I was concerned that he is too young to have the discussion about weight, and I did not want such a discussion to hurt his confidence. So I had put it off.

At the appointment, however, his pediatrician responded that he is at the age where he needs to take responsibility for it, and that he is too old to have such a limited number of foods he will eat. Early sensory issues, she said, are no longer acceptable excuses.

Pasta with butter – and lots of it – had proved his poison.

The first ten days following the check-up were rough. He would get in the car after school and start crying that he was starving, and “I know what you’re going to say! Have a banana! I don’t want a banana!”

He talked about food so much that I realized just how often he’d been snacking through the day. Most often it was leftover pasta with butter.
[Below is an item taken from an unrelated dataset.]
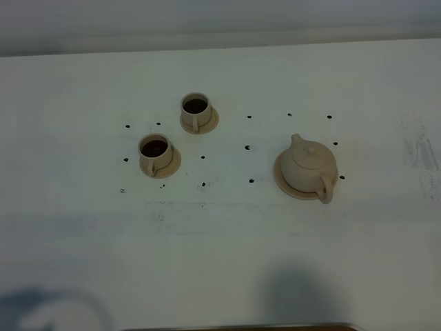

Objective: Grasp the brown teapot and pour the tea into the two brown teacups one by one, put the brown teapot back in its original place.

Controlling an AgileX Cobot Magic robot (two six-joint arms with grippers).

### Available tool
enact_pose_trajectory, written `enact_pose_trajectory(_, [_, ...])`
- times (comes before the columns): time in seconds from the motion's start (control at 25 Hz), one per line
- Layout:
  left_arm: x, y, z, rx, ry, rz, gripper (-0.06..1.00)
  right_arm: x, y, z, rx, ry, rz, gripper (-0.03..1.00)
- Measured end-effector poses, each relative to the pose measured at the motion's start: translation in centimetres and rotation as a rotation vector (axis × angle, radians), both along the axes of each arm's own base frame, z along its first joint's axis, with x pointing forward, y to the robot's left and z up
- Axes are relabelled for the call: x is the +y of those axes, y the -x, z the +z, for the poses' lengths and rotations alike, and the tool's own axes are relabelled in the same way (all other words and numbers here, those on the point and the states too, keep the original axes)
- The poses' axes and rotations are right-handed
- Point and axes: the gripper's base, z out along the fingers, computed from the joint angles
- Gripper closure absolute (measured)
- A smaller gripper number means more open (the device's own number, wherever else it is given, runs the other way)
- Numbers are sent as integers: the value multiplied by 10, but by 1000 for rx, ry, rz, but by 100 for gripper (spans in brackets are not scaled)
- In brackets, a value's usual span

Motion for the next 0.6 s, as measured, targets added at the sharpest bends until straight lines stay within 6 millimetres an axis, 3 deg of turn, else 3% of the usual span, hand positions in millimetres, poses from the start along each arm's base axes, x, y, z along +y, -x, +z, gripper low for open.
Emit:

I switched to whole wheat pasta for the two times a week he is now allowed to have it. I got soups and fruit for snacks, left cutup carrots and celery out when I was cooking dinner, and started making him eat more at breakfast, but less the rest of the day. We upped the protein and milk intake.
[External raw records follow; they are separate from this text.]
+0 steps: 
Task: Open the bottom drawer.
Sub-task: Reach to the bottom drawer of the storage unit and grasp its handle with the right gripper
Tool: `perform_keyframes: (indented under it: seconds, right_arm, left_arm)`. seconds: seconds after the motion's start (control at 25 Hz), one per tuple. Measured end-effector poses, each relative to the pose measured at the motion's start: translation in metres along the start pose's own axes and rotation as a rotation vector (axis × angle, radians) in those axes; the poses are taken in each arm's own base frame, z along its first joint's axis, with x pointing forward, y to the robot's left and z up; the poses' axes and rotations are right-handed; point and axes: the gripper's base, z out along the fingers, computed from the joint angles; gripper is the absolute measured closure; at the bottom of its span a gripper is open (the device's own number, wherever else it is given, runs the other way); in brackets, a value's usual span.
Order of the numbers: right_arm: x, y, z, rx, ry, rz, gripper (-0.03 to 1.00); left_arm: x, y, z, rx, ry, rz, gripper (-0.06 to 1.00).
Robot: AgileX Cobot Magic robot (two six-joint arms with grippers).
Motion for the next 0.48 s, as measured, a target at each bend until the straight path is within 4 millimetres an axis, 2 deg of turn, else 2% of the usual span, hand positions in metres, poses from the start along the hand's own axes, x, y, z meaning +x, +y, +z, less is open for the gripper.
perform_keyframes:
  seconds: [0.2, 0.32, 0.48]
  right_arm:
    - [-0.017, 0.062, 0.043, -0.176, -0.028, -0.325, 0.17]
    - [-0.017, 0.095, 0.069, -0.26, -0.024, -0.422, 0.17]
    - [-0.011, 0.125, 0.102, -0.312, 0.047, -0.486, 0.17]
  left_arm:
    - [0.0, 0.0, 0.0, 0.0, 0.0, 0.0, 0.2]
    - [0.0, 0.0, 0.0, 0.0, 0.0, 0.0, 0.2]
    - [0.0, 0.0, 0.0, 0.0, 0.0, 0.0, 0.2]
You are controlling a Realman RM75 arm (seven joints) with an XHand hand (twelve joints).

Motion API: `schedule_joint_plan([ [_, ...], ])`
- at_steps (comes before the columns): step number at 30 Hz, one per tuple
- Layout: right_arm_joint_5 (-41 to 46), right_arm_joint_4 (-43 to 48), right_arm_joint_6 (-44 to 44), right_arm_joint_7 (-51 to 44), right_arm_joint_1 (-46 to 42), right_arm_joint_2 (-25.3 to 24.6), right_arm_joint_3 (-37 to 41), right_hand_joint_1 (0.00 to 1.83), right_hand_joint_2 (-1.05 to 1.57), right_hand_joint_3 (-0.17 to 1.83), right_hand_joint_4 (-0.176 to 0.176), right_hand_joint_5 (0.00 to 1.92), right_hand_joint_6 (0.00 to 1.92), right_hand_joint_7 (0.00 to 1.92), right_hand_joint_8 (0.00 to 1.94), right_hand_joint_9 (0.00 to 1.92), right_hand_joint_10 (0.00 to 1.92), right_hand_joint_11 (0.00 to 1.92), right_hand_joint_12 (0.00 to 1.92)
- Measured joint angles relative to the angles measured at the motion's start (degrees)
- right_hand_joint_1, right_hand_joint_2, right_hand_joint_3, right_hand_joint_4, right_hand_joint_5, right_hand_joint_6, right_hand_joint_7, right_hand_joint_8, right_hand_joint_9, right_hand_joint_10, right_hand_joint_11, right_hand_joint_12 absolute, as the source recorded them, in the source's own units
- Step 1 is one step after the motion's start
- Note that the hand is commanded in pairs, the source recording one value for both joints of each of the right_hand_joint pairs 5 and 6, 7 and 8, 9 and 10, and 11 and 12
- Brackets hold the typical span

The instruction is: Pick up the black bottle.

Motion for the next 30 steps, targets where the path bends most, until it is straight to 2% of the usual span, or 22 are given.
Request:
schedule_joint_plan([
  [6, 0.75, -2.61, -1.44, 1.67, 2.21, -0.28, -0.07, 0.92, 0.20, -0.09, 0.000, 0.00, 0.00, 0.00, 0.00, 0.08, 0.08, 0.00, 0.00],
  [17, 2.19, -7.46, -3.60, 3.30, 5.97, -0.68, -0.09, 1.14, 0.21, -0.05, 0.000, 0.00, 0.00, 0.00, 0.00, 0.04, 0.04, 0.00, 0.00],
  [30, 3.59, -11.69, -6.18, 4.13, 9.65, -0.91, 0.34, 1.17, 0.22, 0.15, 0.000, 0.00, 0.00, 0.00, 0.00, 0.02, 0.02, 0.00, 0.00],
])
He cried a lot. He was furious at me. He expressed his rage that the world is unfair.

Then suddenly, after ten days, it all stopped. He stopped talking about being hungry. He stopped talking about food in general. He stopped throwing temper tantrums when I handed him half a banana.
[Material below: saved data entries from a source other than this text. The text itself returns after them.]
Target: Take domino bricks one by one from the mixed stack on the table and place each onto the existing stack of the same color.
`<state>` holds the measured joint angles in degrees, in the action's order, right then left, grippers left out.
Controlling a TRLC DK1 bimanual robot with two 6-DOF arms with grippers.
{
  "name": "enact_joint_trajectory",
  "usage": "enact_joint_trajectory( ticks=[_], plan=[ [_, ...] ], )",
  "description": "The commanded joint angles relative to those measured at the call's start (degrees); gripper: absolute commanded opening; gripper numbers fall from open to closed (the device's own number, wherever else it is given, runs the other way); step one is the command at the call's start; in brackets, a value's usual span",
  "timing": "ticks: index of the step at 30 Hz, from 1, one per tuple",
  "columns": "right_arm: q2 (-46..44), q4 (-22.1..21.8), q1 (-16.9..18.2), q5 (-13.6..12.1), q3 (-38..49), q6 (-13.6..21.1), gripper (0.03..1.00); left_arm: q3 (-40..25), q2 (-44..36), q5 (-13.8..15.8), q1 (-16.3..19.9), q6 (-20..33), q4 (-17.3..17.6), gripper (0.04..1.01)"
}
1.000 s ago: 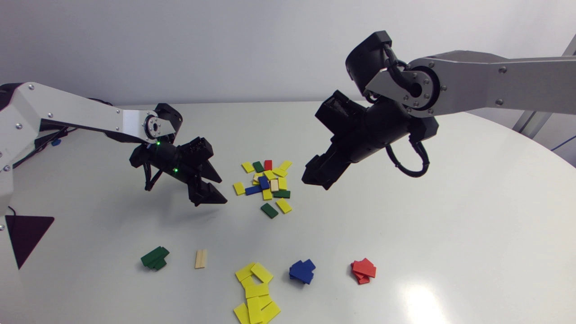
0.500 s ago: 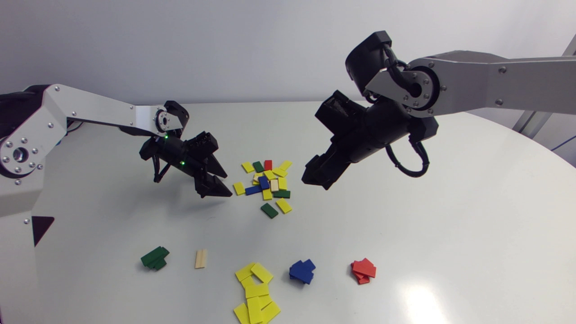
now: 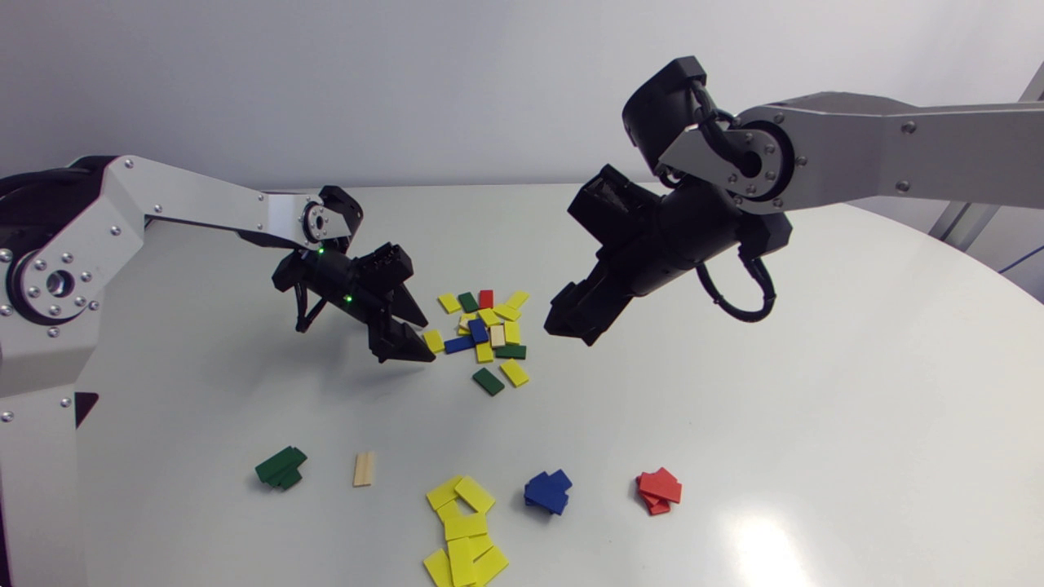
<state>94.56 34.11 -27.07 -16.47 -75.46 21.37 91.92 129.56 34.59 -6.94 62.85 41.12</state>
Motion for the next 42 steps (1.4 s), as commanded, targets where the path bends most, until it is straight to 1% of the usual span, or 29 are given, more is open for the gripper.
enact_joint_trajectory(
  ticks=[1, 15, 21, 23, 31, 42],
  plan=[
    [0.53, -0.53, -0.35, 0.12, 1.81, -1.41, 0.966, 1.51, 2.45, 0.66, -0.36, 2.19, 0.54, 1.002],
    [0.09, -0.53, -0.18, -0.05, 2.25, -0.89, 0.966, -0.25, 2.10, -0.66, -1.67, 2.01, -2.63, 1.000],
    [-0.17, -0.45, 0.00, -0.05, 2.60, -0.54, 0.966, -2.71, 1.58, -2.95, -2.38, 0.96, -7.29, 0.998],
    [-0.17, -0.45, 0.00, -0.05, 2.60, -0.45, 0.966, -3.50, 1.49, -3.65, -2.55, 0.78, -8.34, 0.997],
    [-0.08, -0.45, -0.09, -0.05, 2.34, -0.45, 0.966, -4.73, 1.14, -4.71, -2.11, 0.43, -10.01, 0.997],
    [0.01, -0.45, -0.09, -0.14, 2.78, -0.36, 0.966, -6.14, -0.18, -5.41, -0.88, 1.13, -9.75, 0.989]
  ],
)
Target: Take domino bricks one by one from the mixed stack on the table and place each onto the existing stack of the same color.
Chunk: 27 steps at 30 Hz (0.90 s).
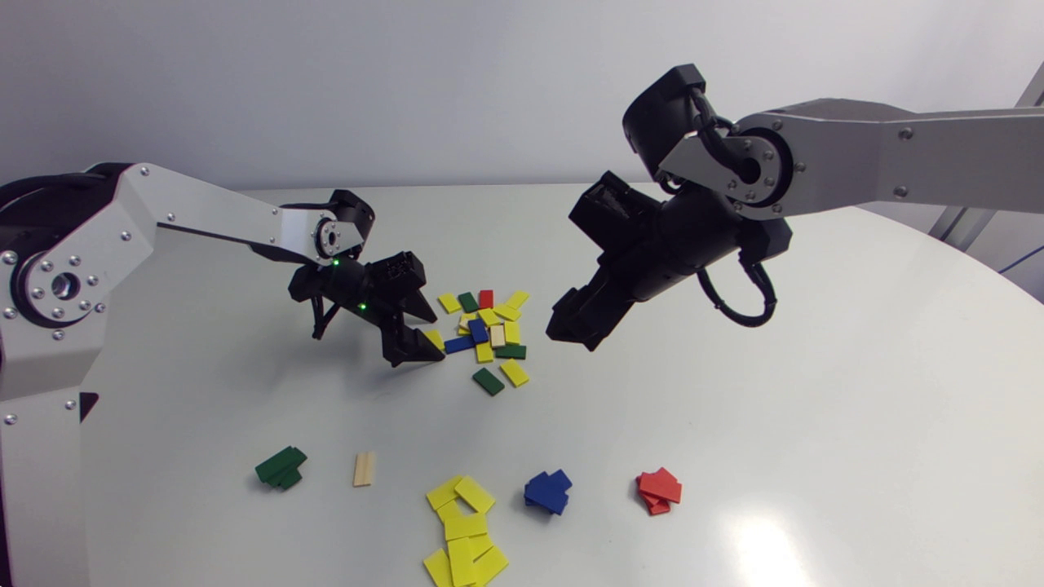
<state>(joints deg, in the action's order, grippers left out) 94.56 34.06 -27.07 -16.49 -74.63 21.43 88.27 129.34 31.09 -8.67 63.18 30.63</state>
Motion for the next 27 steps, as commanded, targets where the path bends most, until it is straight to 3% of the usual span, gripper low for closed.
enact_joint_trajectory(
  ticks=[1, 3, 7, 8, 13, 27],
  plan=[
    [0.01, -0.40, -0.09, -0.12, 2.03, -0.42, 0.966, -2.49, -0.14, -1.91, 0.93, 0.89, 0.74, 0.989],
    [-0.08, -0.40, -0.09, -0.12, 2.12, -0.42, 0.966, -2.58, -0.31, -1.91, 1.02, 0.89, 0.74, 0.979],
    [-0.26, -0.40, 0.00, -0.03, 2.12, -0.42, 0.966, -2.66, -0.31, -1.91, 1.11, 1.16, 0.92, 0.867],
    [-0.35, -0.40, 0.09, -0.03, 2.12, -0.34, 0.966, -2.75, -0.40, -1.91, 1.11, 1.25, 0.92, 0.815],
    [-0.35, -0.40, 0.09, -0.03, 2.38, -0.25, 0.966, -2.75, -0.40, -1.91, 0.93, 1.16, 0.83, 0.369],
    [-0.52, -0.40, 0.18, -0.12, 2.91, 0.01, 0.966, -5.65, -6.64, 0.02, 1.90, 2.04, 0.83, 0.334]
  ],
)
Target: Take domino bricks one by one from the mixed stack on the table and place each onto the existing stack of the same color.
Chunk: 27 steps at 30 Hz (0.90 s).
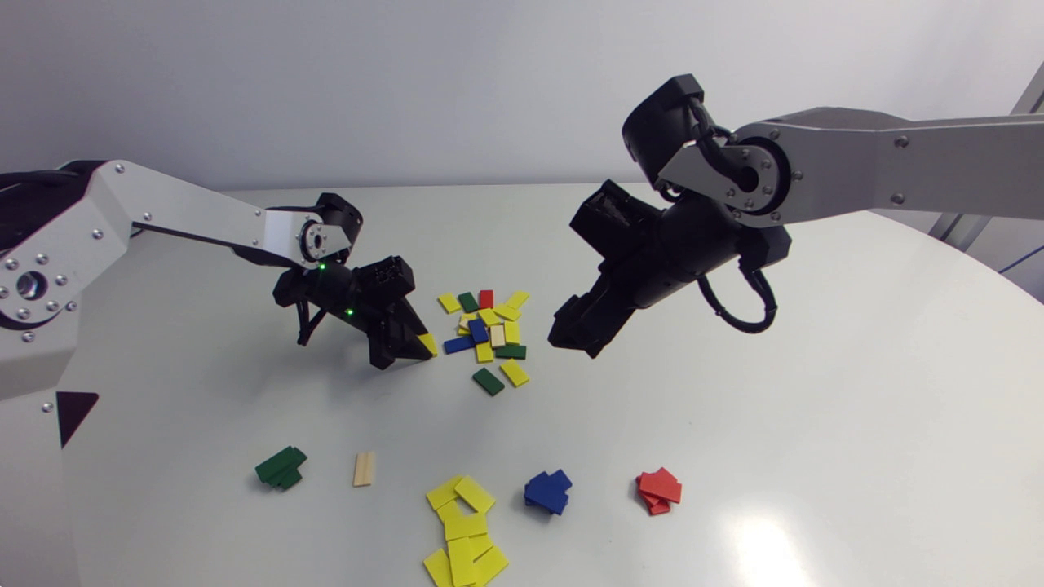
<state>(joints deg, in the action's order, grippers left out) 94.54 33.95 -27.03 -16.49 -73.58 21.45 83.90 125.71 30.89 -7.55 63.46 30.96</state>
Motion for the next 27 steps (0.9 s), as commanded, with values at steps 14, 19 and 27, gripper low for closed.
enact_joint_trajectory(
  ticks=[14, 19, 27],
  plan=[
    [-3.58, -0.91, 0.22, -0.21, 4.50, 0.26, 0.966, -19.12, -24.99, 3.12, -2.91, 1.75, 2.17, 0.336],
    [-4.81, -1.79, 0.66, -0.30, 6.35, 0.61, 0.966, -29.05, -33.78, 5.49, -6.16, 1.23, 2.17, 0.336],
    [-6.56, -2.31, 0.57, -0.30, 8.10, 0.43, 0.966, -40.30, -41.60, 7.25, -11.61, -0.71, 0.07, 0.336]
  ],
)
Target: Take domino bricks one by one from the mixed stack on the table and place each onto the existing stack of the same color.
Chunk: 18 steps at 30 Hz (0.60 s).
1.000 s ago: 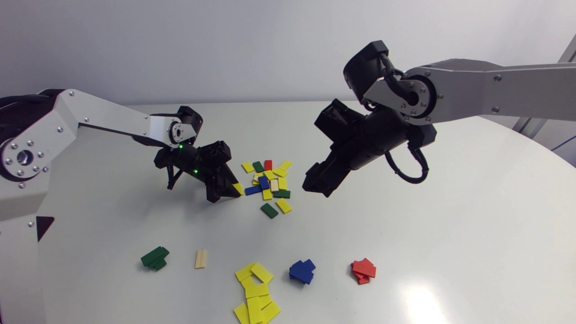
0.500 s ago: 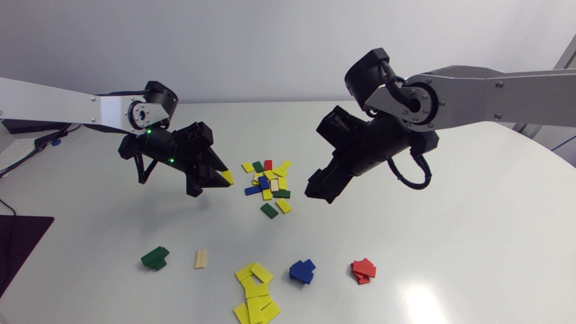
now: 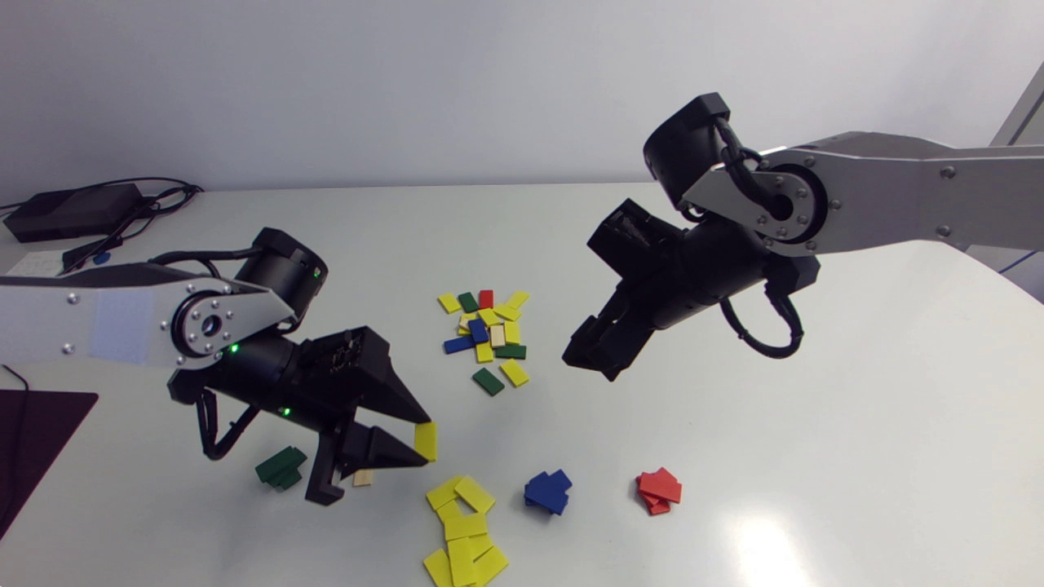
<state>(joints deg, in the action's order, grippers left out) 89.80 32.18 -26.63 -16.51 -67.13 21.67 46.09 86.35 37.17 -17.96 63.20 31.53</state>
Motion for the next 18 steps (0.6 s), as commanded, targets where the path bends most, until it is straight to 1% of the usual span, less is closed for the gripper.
enact_joint_trajectory(
  ticks=[1, 3, 6, 10, 13, 15, 16, 18],
  plan=[
    [-2.00, -0.54, 0.18, -0.27, 1.83, 0.21, 0.966, -3.19, -2.76, 1.15, -1.91, -0.71, -0.50, 0.338],
    [-2.52, -0.54, 0.18, -0.27, 2.45, 0.21, 0.966, -4.95, -3.55, 1.33, -3.93, -1.50, -0.85, 0.338],
    [-3.40, -0.54, 0.27, -0.27, 3.24, 0.21, 0.966, -6.89, -3.90, 1.33, -6.48, -3.52, -3.32, 0.338],
    [-4.46, -0.72, 0.62, -0.27, 4.29, 0.30, 0.966, -8.82, -1.44, 1.24, -9.73, -5.81, -8.33, 0.338],
    [-4.90, -0.81, 0.88, -0.27, 5.08, 0.30, 0.966, -9.26, 2.07, 1.24, -10.78, -6.60, -11.40, 0.338],
    [-5.16, -0.90, 0.97, -0.27, 5.43, 0.39, 0.966, -9.87, 3.57, 0.54, -11.58, -6.95, -13.42, 0.338],
    [-5.25, -0.90, 1.14, -0.27, 5.43, 0.39, 0.966, -10.14, 3.92, 0.45, -11.75, -7.04, -14.04, 0.338],
    [-5.25, -0.81, 1.32, -0.27, 5.26, 0.48, 0.966, -10.05, 4.18, 0.36, -11.75, -7.04, -14.13, 0.339]
  ],
)
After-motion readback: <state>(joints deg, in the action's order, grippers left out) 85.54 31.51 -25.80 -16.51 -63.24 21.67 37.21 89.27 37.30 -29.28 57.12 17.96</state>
And then, he and his Dad made a deal about running a timed mile. Since they shook on the deal, my ten-year-old has run a mile every day. He is already running it more than a minute faster than he did on Day 1.

I have run with him a few times to keep him company. The kids down the street have watched him. Two days ago they ran the last half-block with him cheering him on to beat his record.

He has not complained once.

He has not noticed that we have not had pasta for dinner all week, or that we ran out of chocolate chip ice cream.

He is teaching me things about himself, about myself as a parent, about how a ten-year-old can commit to a goal, about how ten days of temper tantrums and hurt feelings can lead to a change of course, a new sense of responsibility and even (the reverse of what I feared for him) a tremendous leap in self-confidence. He is teaching me to hang in there with him, that he is strong.

He has a way to go, but I am so proud of my guy.

Quinoa

I finally tried Quinoa at a restaurant this afternoon. I ordered the Beefsteak and Quinoa Salad, assuming it was a traditional salad with a side of the popular grain. Cooking magazines and nutrition articles rave about it. People claim to love it.

So, I figured, “why not?”

Well, I will tell you why not. Yes, my lunch was quite good. Yes, I am impressed with myself that I ordered a salad. Very healthy of me. Go me!

But on either side of my very attractive Quinoa dish was a big plate of pasta in a delicious looking, creamy sauce and a grilled cheese with great looking French fries.

Quinoa, shinoa, biminoa.

I spent the entire lunch wishing that my healthy lunch would turn magically, without anyone noticing, into my Dad’s pasta or my son’s fries.

Quinoa sounds cool. It looks pretty on your plate. It has texture. You will fit in with the skinny moms’ club.

But order me up a big bowl of pasta or fries any day!